No Centro Histórico, na Rua Marechal Floriano Peixoto, 108, tem um porto seguro, um lugar de repouso. Pode ser que as pessoas que passam na frente do edifício de 11 andares, construído na década de 1940, muitas vezes nem percebam, mas ali fica o "Prédio dos Sonhos" de Porto Alegre.
O edifício surgiu de muitas mãos, de cimento e da coragem de Vitor Freiberg, que é o fundador do Instituto Pertence, ao lado de Sarita Zinger.
Em maio de 2024, no meio do caos, da chuva, das cidades alagadas, a equipe do instituto só pensava em ajudar as famílias atingidas. Acostumados a conviver com os desafios dos atípicos, Freiberg, Sarita e a equipe de cem pessoas do Pertence começaram a trabalhar nos primeiros dias da enchente.
O desafio inicial era mapear onde estavam essas pessoas nos abrigos. Depois de encontrá-las e descobrir quais doações precisavam, a busca por lugares específicos para esse público era urgente. Uma criança autista, por exemplo, tem dificuldade de permanecer num abrigo cheio de gente, com barulho, luzes e sem rotina.
Freiberg, então, encontrou um prédio que antes abrigava um hotel, no Centro Histórico, e estava fechado. À época, empreendedores de todo o país ajudaram e contribuíram. Arquitetos e engenheiros voluntários fizeram as adaptações necessárias. Ao todo, foram reformados 27 apartamentos para moradia. Outros cinco são usados como sala da administração, lavanderia coletiva, sala de treinamento e de convivência.
— Isso nasce de um desafio, de a gente perceber uma necessidade: olhar para onde ninguém olhava — afirma Freiberg.
Esta reportagem faz parte da nova fase do movimento Pra Cima, Rio Grande, do Grupo RBS.

Peregrinação
Em maio, Maria Senilda fugia do avanço da água com a filha Sara, que tem Síndrome de Down. Sara saiu de casa com a mãe no bairro Harmonia, em Canoas. As duas passaram por quatro endereços até chegar ao prédio. Ficaram à deriva durante dois meses. Maria Senilda cogitou voltar para o Interior, onde nasceu.

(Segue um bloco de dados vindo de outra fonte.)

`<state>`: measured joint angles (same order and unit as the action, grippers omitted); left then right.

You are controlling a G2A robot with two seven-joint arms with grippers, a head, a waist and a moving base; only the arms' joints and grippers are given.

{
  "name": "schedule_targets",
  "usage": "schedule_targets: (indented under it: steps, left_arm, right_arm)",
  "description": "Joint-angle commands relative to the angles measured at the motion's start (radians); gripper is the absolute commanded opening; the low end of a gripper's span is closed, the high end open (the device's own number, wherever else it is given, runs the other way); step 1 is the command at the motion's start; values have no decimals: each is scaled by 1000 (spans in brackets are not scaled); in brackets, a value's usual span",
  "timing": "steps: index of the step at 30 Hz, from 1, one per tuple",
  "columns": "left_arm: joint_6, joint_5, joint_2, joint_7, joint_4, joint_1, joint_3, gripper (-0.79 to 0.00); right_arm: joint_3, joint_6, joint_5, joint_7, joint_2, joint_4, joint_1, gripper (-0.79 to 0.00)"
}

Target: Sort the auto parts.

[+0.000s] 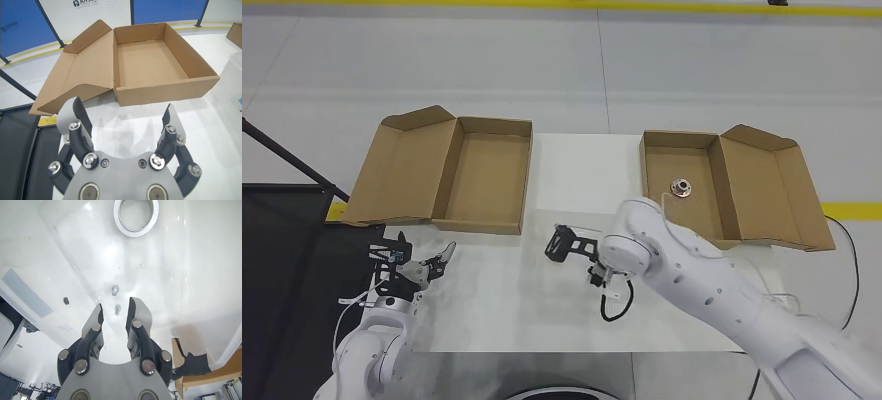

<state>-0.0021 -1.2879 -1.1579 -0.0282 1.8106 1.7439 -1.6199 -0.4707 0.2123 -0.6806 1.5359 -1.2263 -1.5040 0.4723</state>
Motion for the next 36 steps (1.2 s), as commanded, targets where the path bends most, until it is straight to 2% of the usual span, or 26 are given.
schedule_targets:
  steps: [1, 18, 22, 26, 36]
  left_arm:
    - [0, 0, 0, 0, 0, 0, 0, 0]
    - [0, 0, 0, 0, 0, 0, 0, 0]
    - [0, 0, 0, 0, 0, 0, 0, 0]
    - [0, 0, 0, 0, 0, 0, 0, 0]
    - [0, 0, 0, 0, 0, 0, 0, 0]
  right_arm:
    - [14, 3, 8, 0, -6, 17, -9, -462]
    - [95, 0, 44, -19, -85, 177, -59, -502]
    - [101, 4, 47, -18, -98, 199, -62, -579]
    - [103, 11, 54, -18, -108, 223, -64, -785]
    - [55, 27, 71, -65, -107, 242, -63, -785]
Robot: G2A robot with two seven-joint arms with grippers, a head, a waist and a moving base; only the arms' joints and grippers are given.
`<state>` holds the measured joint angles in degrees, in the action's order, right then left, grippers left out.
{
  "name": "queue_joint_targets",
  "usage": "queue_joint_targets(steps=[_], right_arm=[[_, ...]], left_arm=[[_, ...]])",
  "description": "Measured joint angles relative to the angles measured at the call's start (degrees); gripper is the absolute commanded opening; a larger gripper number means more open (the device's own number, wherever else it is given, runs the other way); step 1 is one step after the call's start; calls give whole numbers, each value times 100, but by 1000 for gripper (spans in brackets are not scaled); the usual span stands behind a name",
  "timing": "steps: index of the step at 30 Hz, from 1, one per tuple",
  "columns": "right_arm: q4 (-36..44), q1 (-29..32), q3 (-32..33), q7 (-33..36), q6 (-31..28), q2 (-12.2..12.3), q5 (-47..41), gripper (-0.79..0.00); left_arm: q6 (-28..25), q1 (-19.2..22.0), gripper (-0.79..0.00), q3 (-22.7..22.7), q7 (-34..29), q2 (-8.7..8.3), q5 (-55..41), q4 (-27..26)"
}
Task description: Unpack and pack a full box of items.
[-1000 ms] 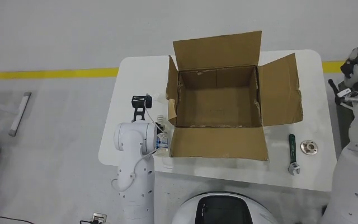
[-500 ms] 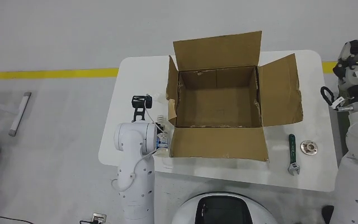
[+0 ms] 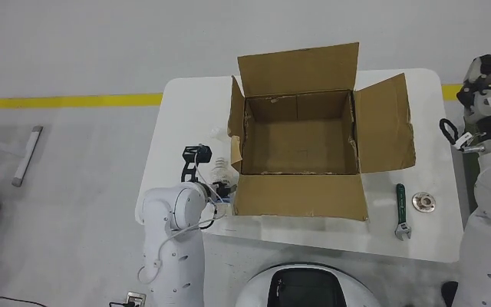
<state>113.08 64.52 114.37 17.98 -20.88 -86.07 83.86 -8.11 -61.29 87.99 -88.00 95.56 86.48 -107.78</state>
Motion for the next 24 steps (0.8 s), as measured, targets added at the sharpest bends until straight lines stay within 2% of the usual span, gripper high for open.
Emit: queue_joint_targets(steps=[6,9,24], right_arm=[[0,0,0,0,0,0,0,-785],[0,0,0,0,0,0,0,-785],[0,0,0,0,0,0,0,-785]], left_arm=[[-261,-259,0,-59,0,-74,-71,67],[-144,-211,0,1,0,-106,-81,178],[-250,-42,0,17,63,-267,-304,740]])
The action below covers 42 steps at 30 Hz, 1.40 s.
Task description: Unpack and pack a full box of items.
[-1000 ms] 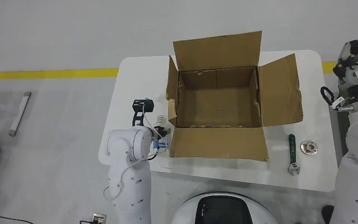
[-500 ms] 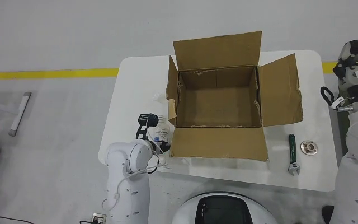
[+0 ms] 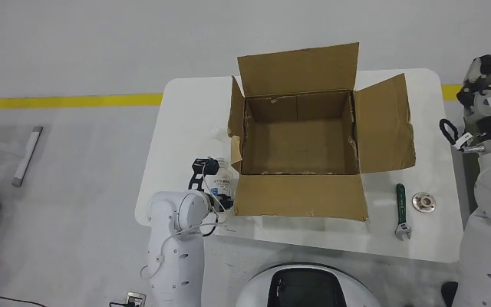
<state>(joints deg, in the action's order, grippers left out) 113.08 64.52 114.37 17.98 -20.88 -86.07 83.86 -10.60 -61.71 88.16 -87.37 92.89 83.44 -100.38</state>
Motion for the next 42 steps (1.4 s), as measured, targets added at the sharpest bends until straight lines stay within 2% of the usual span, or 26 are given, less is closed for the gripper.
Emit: queue_joint_targets(steps=[8,9,10,11,13,16,18,19,20,23,27,28,30,31,32,33,36,37,38,41,42], right_arm=[[0,0,0,0,0,0,0,-785],[0,0,0,0,0,0,0,-785],[0,0,0,0,0,0,0,-785],[0,0,0,0,0,0,0,-785],[0,0,0,0,0,0,0,-785],[0,0,0,0,0,0,0,-785],[0,0,0,0,0,0,0,-785],[0,0,0,0,0,0,0,-785],[0,1,0,0,0,0,0,-785],[-11,58,-11,46,193,7,-90,-785],[-26,-70,29,542,854,22,-416,-767],[-28,-120,41,698,1040,22,-532,-686],[-39,-240,60,1134,1522,13,-968,-576],[-37,-283,72,1364,1736,8,-1207,-480],[-26,-323,91,1601,1957,4,-1441,-268],[-24,-377,119,1908,2277,-3,-1766,0],[14,-409,138,2649,2902,-3,-2444,0],[26,-388,139,2802,3058,-4,-2603,-77],[31,-359,134,2925,3222,-7,-2766,-326],[92,-216,57,3138,3658,-22,-3231,-529],[133,-154,10,3159,3776,-27,-3402,-529]], left_arm=[[120,149,0,-30,185,-69,36,338],[160,171,-18,-31,173,-77,8,395],[179,192,-62,-36,162,-84,-3,436],[185,218,-197,-47,153,-94,-5,491],[180,252,-246,-62,164,-110,2,565],[165,292,-489,-91,191,-136,-9,662],[168,316,-563,-107,198,-153,-25,724],[169,325,-656,-115,211,-161,-24,749],[160,334,-785,-127,231,-169,-5,772],[140,341,-785,-154,353,-197,44,827],[252,327,-785,-145,492,-229,41,806],[287,323,-785,-138,511,-237,54,781],[400,308,-785,-103,550,-253,64,694],[451,301,-785,-90,557,-260,64,643],[494,292,-785,-80,557,-266,67,586],[555,278,-785,-67,550,-275,88,501],[769,255,-785,-40,530,-294,156,255],[838,254,-785,-37,528,-299,188,176],[909,257,-785,-34,527,-303,222,98],[1170,313,-785,-15,526,-316,332,-138],[1268,365,-785,-11,529,-320,376,-226]])
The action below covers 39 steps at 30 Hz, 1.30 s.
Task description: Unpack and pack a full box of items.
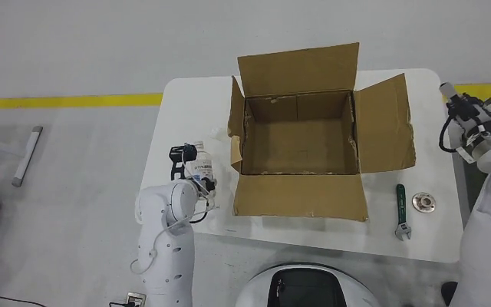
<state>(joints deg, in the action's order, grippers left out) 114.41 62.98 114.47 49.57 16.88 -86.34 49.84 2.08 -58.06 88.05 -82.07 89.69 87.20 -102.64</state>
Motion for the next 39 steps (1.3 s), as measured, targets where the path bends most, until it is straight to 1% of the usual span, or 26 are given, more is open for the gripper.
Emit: queue_joint_targets(steps=[1,2,4,6,7,10,14,16,18,19,21,24,26,27,28,29,37,39], right_arm=[[31,49,-39,10,58,-3,-120,-542],[59,103,-83,25,84,-3,-209,-582],[107,202,-174,29,122,4,-344,-610],[132,241,-217,-49,223,7,-520,-548],[145,248,-236,-88,260,10,-594,-536],[161,272,-300,-174,347,24,-785,-459],[202,321,-384,-236,391,49,-979,-400],[252,341,-421,-296,350,63,-1108,-231],[286,367,-442,-361,361,76,-1240,-188],[296,378,-450,-382,381,82,-1281,-197],[318,393,-468,-438,443,95,-1380,-329],[347,411,-513,-495,485,116,-1516,-428],[356,435,-557,-474,468,133,-1562,-520],[359,459,-585,-455,451,145,-1585,-576],[361,481,-606,-444,438,154,-1601,-665],[363,504,-627,-433,426,163,-1614,-779],[368,757,-810,-468,422,221,-1825,-785],[387,822,-851,-491,400,235,-1890,-785]], left_arm=[[48,47,-785,-3,10,-4,40,-60],[79,99,-785,-9,26,-9,85,-110],[148,239,-785,-15,68,-20,203,-183],[199,403,-785,-31,110,-33,375,-188],[242,481,-785,-32,120,-36,418,-178],[379,757,-785,-28,119,-39,422,-135],[455,1056,-785,-10,102,-45,323,-97],[495,1194,-785,22,99,-50,254,-67],[536,1338,-785,50,100,-53,156,-42],[536,1397,-785,55,106,-56,125,-33],[538,1513,-785,66,119,-64,71,-9],[530,1647,-785,67,92,-72,-46,-6],[515,1724,-785,62,44,-75,-174,-26],[515,1778,-785,61,7,-76,-273,-45],[516,1820,-785,60,-14,-77,-350,-63],[520,1866,-785,60,-28,-78,-415,-84],[503,2275,-785,8,-81,-97,-967,-167],[574,2356,-785,10,-118,-95,-1232,-166]])
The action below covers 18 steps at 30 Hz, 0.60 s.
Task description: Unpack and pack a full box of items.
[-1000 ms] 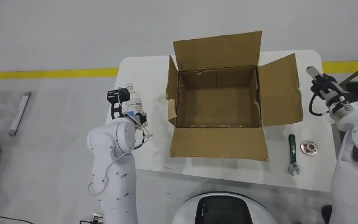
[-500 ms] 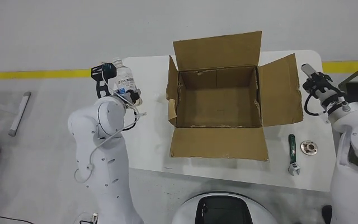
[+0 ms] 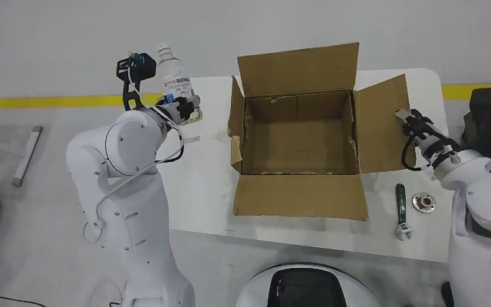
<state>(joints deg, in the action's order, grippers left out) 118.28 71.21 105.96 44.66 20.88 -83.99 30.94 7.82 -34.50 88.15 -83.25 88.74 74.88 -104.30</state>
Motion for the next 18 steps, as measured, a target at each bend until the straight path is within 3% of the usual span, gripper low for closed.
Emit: queue_joint_targets(steps=[7,18], right_arm=[[12,33,-28,8,-34,13,-33,-785],[20,83,-114,-189,-58,10,-237,-785]], left_arm=[[229,195,-785,-23,-108,-7,-767,-37],[191,202,-785,-46,-111,-15,-786,-62]])
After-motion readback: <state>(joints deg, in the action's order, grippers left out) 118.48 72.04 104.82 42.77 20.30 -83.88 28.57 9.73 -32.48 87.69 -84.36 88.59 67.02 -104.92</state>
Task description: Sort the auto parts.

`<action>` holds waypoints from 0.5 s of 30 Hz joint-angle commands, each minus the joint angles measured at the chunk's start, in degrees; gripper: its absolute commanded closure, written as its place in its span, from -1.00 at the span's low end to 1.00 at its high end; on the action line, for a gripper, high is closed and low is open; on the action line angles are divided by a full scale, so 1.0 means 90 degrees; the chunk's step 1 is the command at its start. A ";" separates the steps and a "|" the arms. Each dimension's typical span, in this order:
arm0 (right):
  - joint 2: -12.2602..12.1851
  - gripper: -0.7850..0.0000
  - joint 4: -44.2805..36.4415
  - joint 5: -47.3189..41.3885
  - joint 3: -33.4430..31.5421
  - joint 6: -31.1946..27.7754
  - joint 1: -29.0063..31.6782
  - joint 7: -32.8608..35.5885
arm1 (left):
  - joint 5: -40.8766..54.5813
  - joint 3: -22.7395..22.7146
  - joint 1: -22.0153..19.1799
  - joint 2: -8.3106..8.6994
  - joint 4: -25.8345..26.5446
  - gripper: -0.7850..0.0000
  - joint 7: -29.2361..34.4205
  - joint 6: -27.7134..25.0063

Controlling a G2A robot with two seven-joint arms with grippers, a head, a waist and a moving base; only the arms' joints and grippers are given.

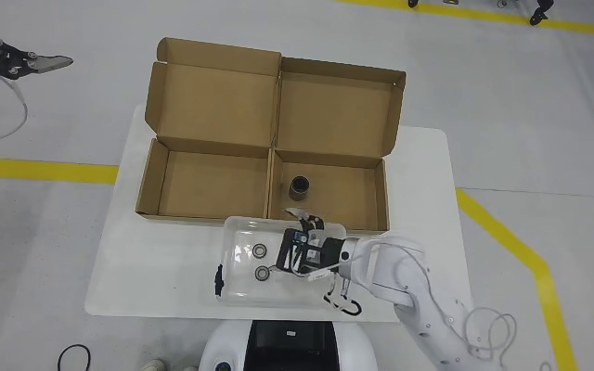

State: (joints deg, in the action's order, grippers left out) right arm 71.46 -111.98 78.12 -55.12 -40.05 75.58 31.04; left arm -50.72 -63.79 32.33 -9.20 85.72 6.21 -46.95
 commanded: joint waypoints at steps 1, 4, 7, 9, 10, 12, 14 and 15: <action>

Foi então que elas chegaram ao "Prédio dos Sonhos", no apartamento 704.
Senilda é líder comunitária, pedagoga e morava em Canoas havia 47 anos. Lá, mantinha um projeto social com time de futebol, oficinas de teatro e leitura. A casa em que vivia ficou cheia d'água durante um mês e, depois da enchente, foi considerada inabitável.
A pedagoga tem três filhas, dois netos, é mãe solo e ficou emocionada com a forma pela qual foi acolhida.
— Só agradeço ao Pertence, como mãe atípica nunca vi nenhum projeto que acolhesse com tanto carinho as mães. O cuidador precisa de olhar.